Among the lines below, some may hold the word "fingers"; state how many do, giving only the number.

** PROVIDED DATA follows **

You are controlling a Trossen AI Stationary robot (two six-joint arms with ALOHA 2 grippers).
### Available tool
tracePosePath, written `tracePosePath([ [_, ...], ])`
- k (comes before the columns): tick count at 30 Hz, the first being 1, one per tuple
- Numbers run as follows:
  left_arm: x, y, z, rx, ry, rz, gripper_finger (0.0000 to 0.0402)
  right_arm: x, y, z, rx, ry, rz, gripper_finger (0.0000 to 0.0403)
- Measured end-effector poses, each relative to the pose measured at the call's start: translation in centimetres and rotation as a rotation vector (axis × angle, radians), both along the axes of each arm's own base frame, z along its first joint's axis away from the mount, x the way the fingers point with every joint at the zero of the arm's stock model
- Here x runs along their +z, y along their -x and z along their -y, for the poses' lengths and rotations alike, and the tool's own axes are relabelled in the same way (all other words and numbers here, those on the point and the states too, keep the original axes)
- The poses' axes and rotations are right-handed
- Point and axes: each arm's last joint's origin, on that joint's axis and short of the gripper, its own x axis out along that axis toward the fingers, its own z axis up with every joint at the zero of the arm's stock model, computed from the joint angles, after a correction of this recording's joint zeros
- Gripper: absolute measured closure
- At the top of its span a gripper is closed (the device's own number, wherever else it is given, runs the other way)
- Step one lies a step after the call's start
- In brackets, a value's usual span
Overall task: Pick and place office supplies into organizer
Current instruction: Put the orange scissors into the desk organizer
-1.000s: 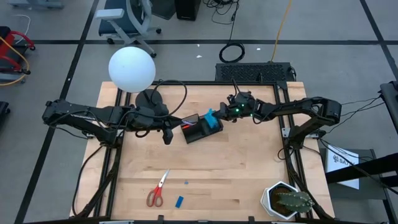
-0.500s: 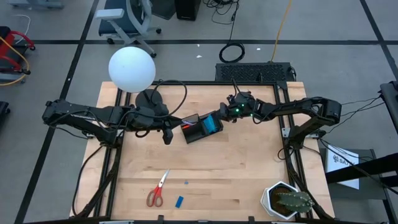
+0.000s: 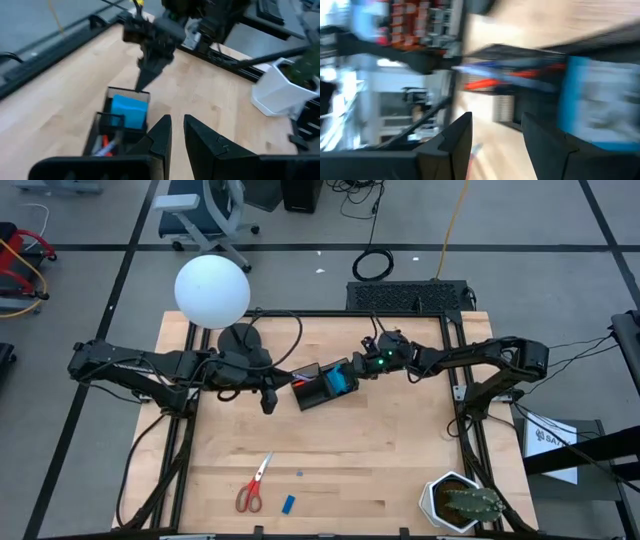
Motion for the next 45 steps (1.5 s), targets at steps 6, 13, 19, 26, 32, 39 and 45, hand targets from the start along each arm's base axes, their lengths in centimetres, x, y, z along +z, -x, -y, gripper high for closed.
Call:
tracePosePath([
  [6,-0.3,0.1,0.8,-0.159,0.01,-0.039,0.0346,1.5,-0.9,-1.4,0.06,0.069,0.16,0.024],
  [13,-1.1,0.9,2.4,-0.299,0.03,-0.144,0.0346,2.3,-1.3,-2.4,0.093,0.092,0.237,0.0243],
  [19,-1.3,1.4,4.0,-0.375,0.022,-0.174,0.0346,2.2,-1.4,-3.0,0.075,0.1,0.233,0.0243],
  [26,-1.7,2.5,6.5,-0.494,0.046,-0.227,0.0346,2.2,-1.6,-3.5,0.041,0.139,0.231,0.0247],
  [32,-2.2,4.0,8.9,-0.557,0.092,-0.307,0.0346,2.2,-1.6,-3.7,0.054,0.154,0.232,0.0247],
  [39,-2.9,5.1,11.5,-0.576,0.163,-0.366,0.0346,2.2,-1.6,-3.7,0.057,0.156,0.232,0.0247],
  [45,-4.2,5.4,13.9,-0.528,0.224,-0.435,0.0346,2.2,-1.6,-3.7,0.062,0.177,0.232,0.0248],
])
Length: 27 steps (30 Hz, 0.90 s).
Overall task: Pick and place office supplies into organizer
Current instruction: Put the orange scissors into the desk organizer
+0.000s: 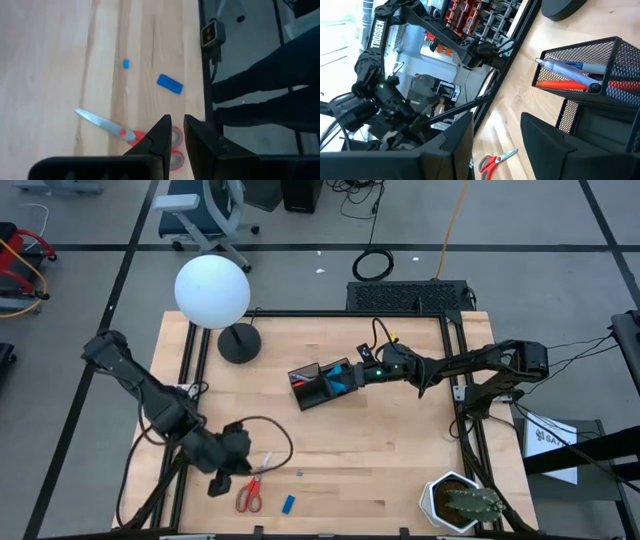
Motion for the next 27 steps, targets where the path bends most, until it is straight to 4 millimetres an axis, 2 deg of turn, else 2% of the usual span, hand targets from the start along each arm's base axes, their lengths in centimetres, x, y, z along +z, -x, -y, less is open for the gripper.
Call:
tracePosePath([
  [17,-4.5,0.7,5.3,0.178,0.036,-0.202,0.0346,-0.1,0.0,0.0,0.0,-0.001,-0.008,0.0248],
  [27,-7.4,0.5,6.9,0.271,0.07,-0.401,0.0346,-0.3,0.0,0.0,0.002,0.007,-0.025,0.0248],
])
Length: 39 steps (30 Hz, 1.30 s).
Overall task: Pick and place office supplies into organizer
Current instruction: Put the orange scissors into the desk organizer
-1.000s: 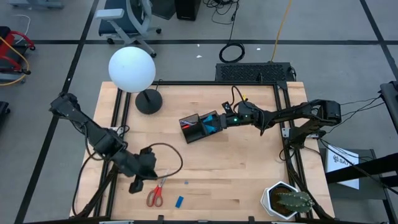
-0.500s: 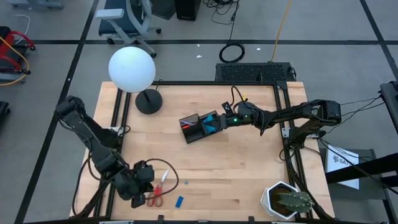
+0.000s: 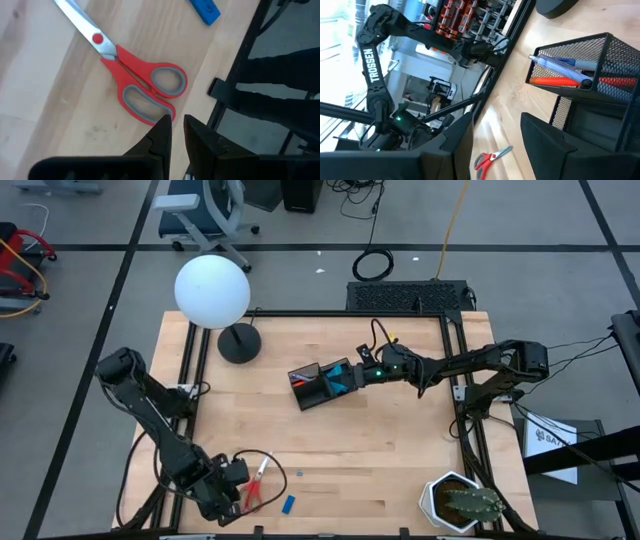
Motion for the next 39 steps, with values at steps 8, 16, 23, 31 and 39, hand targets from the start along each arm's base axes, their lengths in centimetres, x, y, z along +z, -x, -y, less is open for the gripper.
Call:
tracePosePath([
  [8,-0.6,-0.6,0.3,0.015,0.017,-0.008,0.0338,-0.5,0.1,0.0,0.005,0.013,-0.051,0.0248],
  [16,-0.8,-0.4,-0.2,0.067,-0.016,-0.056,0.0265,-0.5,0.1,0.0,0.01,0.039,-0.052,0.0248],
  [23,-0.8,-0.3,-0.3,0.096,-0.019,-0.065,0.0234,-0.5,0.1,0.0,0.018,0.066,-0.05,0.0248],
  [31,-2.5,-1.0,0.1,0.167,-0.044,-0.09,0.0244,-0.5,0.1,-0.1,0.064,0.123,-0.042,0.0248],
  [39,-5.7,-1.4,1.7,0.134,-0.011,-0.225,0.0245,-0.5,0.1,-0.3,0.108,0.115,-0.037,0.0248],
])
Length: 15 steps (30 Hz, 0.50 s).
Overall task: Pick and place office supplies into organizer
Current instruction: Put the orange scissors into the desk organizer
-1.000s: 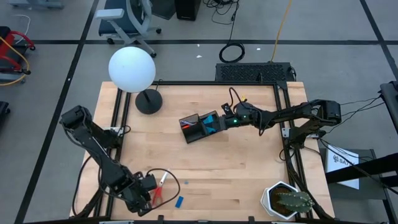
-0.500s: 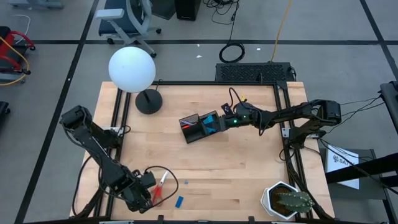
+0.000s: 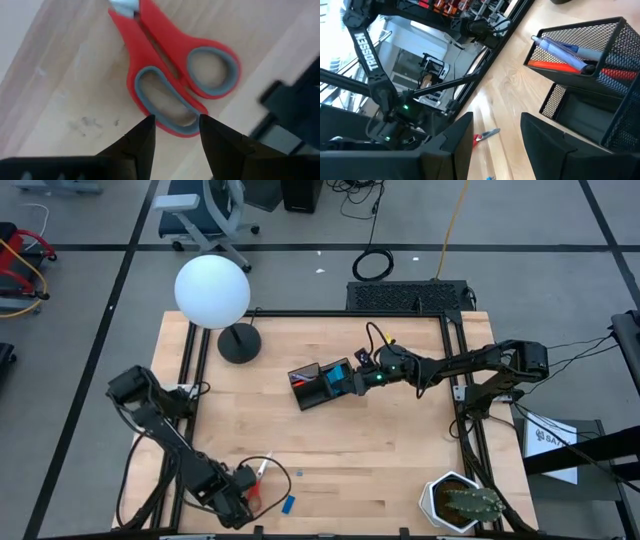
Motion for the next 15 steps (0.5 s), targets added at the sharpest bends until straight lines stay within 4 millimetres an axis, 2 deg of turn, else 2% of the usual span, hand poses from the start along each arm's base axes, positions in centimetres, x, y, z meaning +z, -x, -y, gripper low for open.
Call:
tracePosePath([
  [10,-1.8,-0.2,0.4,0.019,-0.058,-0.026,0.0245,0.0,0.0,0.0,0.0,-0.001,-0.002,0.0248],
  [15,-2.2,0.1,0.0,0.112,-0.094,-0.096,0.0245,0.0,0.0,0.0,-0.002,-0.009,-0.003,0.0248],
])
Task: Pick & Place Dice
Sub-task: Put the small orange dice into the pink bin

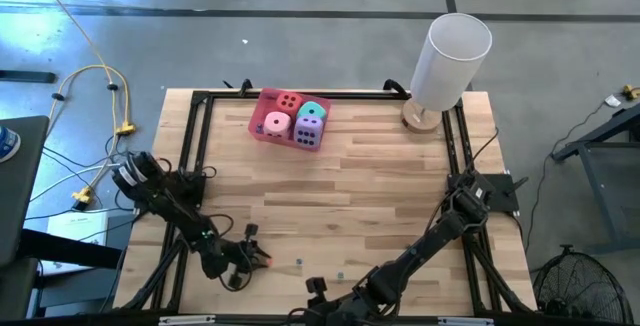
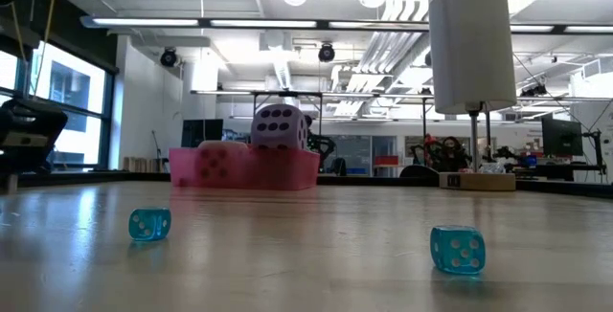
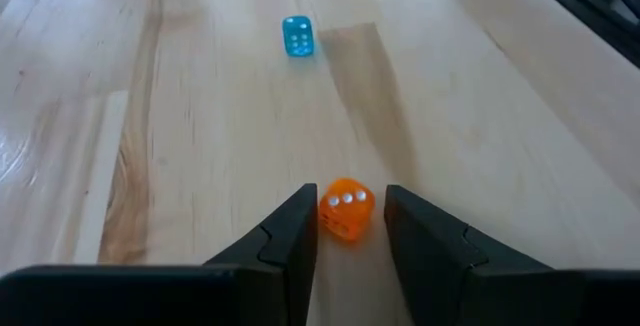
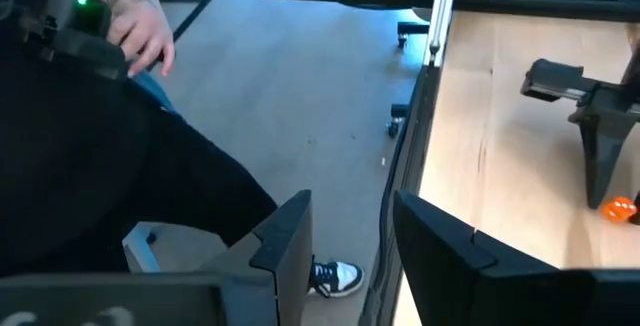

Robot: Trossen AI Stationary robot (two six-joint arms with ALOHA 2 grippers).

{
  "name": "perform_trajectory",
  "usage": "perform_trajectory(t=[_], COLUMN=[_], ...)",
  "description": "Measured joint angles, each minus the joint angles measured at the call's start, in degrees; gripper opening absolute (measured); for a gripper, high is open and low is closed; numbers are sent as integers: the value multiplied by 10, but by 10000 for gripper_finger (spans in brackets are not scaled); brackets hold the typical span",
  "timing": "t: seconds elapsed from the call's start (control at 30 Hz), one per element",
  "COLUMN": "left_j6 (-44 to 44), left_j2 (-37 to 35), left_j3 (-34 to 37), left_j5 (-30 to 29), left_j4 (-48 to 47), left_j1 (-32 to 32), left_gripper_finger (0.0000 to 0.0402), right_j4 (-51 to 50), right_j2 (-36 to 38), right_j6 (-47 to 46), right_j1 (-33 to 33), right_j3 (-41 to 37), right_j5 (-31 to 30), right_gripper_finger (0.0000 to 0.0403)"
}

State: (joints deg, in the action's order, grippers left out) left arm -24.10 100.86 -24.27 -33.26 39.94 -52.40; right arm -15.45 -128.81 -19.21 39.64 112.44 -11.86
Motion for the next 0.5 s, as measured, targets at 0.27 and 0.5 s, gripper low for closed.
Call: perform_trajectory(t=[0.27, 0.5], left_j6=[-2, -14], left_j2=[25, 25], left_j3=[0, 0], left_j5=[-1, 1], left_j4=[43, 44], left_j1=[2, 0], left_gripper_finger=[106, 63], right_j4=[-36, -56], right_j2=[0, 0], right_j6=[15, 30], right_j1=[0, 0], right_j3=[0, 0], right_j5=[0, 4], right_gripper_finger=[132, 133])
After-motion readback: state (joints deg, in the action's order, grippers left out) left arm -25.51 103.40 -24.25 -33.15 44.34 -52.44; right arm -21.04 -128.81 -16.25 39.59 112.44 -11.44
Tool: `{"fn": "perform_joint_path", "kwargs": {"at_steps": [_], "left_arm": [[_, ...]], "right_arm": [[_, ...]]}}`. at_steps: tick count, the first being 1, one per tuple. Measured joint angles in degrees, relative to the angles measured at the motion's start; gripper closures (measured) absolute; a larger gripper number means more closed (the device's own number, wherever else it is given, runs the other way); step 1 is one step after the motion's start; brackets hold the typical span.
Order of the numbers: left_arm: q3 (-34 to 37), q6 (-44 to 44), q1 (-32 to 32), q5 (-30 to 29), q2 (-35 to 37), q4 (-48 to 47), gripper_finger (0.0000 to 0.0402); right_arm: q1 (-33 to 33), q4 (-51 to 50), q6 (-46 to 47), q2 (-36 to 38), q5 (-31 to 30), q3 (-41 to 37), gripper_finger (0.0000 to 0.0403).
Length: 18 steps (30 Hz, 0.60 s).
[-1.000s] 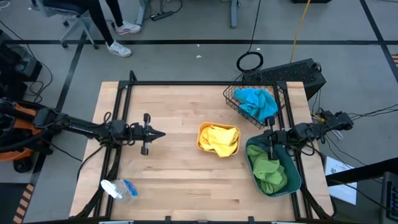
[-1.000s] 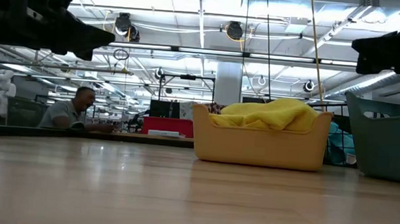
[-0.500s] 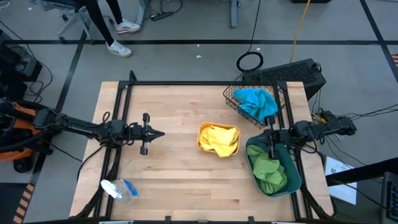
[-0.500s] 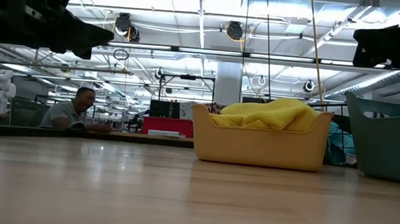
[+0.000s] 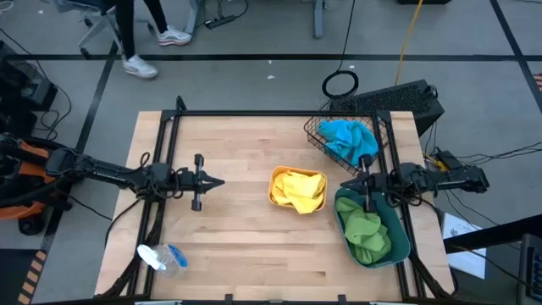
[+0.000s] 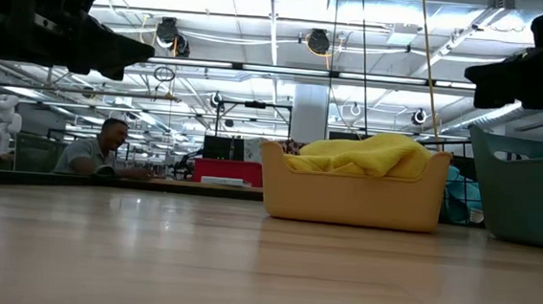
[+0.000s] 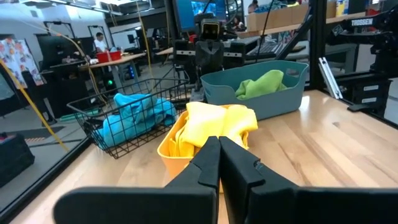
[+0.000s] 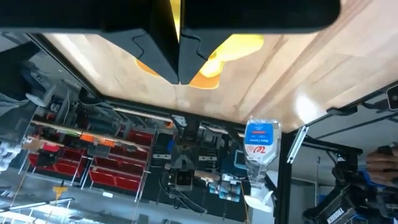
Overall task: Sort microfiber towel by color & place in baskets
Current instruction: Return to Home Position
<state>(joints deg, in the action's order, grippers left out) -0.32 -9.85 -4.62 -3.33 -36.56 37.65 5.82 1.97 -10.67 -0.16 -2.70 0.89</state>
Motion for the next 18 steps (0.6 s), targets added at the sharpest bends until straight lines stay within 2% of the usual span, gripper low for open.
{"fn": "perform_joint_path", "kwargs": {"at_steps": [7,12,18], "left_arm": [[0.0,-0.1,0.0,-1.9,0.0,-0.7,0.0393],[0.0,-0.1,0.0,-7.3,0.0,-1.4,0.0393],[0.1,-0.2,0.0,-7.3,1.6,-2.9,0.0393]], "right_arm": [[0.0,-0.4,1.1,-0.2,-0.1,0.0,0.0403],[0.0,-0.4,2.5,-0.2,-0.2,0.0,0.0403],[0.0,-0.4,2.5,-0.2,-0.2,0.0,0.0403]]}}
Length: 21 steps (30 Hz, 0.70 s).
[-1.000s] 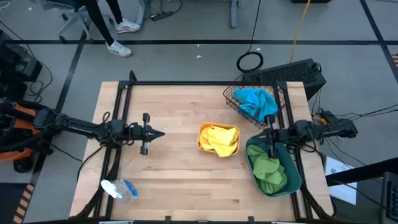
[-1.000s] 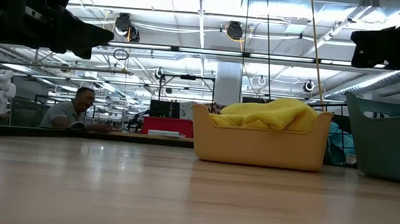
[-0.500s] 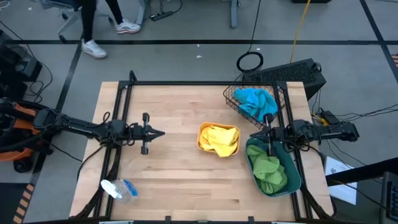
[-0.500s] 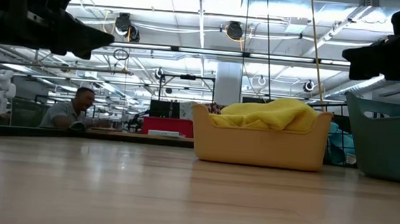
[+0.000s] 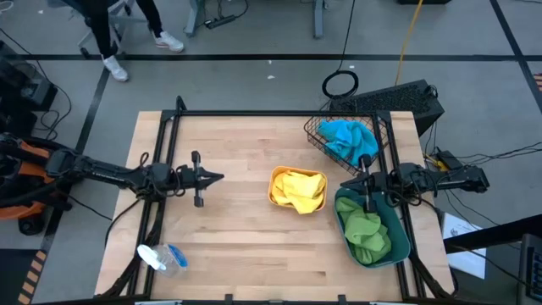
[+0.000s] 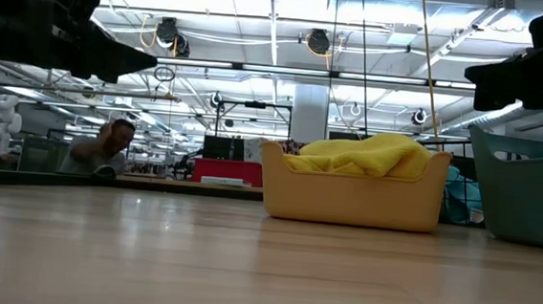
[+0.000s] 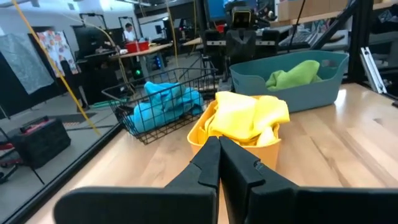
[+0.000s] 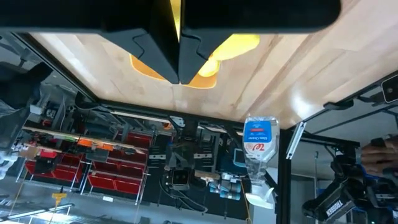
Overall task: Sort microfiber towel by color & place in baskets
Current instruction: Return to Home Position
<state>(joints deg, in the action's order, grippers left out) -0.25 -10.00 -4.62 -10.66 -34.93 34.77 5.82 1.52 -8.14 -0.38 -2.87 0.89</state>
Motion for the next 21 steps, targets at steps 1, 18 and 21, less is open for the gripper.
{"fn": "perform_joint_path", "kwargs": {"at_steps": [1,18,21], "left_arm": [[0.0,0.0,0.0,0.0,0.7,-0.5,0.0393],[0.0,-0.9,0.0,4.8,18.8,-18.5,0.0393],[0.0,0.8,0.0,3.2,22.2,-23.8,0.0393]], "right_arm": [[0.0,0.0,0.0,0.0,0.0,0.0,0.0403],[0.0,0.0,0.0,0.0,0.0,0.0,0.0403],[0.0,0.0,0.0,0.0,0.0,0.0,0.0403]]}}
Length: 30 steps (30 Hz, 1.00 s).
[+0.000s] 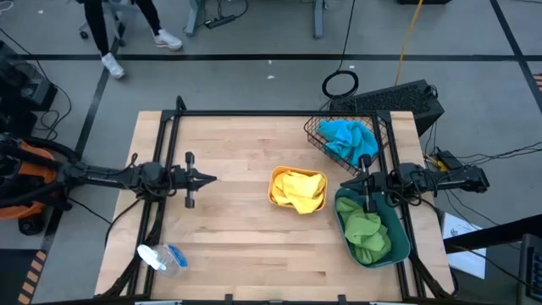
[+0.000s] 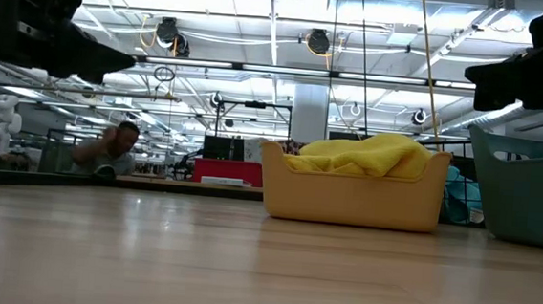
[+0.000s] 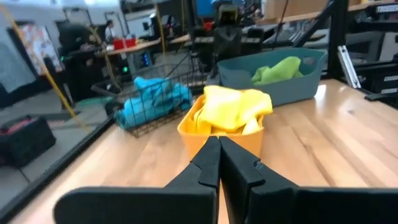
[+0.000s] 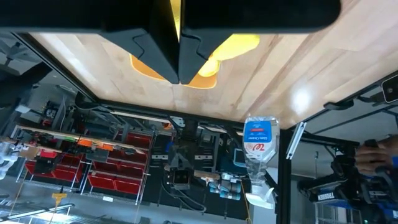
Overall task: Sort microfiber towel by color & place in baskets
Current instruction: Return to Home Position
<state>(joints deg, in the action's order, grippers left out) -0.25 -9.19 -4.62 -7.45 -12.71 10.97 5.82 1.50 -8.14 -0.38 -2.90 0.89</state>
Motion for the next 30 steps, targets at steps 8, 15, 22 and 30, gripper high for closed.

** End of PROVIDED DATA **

* [ANSWER SPACE]:
2